PROBLEM REQUIREMENTS:
May I have, exactly as written, the line containing "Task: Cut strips" and every line after it through the end of the listing below, and nothing else?

PROVIDED RECORDS:
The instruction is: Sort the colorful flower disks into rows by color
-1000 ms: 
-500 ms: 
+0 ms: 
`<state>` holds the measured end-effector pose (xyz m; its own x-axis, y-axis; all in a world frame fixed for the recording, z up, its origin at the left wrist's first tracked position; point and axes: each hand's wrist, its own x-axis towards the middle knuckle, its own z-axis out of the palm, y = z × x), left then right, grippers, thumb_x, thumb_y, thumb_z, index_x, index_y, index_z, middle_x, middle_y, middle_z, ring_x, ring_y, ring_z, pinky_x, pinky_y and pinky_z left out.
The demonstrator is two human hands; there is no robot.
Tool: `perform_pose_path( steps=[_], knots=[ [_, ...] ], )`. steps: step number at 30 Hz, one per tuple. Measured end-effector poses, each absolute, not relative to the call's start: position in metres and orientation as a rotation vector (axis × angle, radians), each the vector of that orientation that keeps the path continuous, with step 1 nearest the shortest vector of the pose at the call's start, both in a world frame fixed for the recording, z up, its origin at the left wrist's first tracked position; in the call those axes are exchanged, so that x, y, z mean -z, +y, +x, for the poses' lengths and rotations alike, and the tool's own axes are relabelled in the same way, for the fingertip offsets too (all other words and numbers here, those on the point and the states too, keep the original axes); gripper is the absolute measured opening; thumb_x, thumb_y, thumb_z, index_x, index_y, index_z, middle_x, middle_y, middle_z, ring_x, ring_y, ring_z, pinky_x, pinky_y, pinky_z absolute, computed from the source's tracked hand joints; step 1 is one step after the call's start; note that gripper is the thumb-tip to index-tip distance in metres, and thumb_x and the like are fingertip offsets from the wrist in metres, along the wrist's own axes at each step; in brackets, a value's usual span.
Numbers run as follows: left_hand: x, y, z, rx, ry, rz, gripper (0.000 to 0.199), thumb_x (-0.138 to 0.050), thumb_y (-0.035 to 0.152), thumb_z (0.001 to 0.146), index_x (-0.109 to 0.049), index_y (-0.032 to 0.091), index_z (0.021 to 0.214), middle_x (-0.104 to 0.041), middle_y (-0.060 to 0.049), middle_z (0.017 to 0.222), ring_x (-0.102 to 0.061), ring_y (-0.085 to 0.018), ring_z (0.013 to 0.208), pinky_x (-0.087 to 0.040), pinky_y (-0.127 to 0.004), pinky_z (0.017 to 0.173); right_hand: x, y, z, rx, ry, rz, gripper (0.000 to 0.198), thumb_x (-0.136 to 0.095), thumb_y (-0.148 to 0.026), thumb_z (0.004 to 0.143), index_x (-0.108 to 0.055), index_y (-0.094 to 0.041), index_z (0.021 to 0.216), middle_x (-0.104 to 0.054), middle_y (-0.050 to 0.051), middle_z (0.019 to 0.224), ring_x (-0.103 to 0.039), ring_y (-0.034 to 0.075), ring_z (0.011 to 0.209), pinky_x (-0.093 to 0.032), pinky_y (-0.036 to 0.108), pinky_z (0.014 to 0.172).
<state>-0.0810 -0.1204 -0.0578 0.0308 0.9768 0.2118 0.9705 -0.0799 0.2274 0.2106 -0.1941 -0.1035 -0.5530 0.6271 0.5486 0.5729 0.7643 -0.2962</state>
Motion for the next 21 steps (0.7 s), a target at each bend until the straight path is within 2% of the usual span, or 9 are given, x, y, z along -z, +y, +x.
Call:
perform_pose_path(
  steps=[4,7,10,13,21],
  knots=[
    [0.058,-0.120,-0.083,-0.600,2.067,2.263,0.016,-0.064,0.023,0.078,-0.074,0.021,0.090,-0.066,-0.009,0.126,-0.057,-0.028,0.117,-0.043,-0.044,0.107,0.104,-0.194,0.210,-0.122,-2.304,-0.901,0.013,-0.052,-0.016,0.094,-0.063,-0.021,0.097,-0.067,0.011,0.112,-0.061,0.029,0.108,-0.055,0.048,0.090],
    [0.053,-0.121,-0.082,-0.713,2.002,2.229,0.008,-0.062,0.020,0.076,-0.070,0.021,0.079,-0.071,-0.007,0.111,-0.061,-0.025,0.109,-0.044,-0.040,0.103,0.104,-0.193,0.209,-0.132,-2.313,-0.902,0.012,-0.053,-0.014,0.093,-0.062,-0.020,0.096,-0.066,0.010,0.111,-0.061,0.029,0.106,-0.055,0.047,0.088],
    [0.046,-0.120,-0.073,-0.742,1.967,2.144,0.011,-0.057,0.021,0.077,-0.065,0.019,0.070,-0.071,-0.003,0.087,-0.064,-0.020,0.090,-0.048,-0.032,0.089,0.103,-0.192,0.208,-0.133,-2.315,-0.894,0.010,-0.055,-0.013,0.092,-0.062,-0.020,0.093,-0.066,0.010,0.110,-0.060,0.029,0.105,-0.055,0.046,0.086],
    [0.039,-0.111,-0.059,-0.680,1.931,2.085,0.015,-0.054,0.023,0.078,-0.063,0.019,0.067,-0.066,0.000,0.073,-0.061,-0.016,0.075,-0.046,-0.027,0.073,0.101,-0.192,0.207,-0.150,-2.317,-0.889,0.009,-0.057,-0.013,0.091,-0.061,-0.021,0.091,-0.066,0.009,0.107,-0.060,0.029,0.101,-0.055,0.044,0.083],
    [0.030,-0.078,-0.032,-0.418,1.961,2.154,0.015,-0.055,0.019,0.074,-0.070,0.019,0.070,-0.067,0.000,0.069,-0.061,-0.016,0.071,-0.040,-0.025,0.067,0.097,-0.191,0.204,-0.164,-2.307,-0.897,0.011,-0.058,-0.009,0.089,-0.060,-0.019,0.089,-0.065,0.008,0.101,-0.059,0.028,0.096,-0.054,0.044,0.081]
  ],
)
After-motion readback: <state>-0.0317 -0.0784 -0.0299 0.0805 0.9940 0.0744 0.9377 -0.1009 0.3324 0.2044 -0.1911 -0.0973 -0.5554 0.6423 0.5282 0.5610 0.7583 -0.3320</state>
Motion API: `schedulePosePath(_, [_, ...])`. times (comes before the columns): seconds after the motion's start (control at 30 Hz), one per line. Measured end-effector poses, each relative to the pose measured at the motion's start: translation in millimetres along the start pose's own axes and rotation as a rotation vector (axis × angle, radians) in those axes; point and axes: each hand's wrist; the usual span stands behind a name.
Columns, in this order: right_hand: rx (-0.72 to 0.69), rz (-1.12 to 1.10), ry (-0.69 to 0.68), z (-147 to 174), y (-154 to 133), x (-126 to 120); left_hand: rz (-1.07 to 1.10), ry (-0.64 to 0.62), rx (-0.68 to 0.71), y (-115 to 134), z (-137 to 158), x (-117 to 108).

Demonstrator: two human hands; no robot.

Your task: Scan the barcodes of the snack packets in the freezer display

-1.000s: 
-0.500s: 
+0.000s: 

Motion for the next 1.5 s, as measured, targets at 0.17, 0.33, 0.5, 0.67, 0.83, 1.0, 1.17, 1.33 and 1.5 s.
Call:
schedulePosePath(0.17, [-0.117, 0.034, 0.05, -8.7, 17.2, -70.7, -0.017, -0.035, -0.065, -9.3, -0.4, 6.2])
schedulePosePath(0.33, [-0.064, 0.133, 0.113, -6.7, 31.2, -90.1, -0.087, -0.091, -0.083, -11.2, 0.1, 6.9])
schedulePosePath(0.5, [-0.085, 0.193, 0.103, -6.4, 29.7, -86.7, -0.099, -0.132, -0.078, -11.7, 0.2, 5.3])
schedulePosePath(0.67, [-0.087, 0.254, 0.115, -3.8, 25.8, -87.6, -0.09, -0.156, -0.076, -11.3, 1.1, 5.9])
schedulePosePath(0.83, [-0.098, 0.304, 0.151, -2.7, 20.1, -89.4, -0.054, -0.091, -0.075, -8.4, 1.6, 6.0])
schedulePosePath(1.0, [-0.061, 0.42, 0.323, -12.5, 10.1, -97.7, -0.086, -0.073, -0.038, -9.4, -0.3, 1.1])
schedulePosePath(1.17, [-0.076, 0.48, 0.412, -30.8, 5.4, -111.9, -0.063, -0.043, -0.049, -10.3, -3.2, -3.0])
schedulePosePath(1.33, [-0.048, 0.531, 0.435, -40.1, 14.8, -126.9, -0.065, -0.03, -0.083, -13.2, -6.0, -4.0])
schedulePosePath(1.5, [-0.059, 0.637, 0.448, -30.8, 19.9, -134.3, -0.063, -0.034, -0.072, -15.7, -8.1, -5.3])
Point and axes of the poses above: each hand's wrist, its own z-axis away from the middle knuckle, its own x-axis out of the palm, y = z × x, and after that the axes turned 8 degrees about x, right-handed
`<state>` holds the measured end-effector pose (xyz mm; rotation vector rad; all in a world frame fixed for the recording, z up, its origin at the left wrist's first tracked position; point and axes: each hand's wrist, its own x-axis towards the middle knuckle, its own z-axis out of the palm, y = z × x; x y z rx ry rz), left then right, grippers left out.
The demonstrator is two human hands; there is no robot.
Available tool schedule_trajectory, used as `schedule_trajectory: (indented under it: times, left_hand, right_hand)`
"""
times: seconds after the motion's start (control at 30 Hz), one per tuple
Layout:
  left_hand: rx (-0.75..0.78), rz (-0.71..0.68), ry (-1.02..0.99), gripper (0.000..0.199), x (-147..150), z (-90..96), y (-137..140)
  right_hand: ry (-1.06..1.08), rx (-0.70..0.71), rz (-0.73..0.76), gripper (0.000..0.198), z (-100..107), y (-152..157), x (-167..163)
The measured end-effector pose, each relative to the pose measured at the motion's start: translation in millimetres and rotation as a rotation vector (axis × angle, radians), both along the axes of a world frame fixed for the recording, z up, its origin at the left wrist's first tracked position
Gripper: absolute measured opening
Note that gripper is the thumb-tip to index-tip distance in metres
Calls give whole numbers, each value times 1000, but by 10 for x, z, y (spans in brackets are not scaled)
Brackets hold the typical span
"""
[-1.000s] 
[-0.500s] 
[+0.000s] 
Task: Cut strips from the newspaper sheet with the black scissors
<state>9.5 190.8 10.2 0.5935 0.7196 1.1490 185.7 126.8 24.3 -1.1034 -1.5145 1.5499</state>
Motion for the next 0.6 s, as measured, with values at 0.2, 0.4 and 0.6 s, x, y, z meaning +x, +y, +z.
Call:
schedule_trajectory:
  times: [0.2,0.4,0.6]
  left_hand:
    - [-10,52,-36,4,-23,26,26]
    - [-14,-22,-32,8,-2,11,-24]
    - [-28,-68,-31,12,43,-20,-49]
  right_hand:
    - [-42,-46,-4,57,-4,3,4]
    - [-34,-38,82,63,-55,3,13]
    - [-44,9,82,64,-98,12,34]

ANSWER TO THE EXERCISE:
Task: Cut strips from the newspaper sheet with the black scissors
<state>9.5 190.8 10.2 0.5935 0.7196 1.1490 185.7 126.8 24.3 -1.1034 -1.5145 1.5499</state>
Motion for the next 0.6 s, as measured, with values at 0.2, 0.4 and 0.6 s, x, y, z meaning +x, +y, +z.
Call:
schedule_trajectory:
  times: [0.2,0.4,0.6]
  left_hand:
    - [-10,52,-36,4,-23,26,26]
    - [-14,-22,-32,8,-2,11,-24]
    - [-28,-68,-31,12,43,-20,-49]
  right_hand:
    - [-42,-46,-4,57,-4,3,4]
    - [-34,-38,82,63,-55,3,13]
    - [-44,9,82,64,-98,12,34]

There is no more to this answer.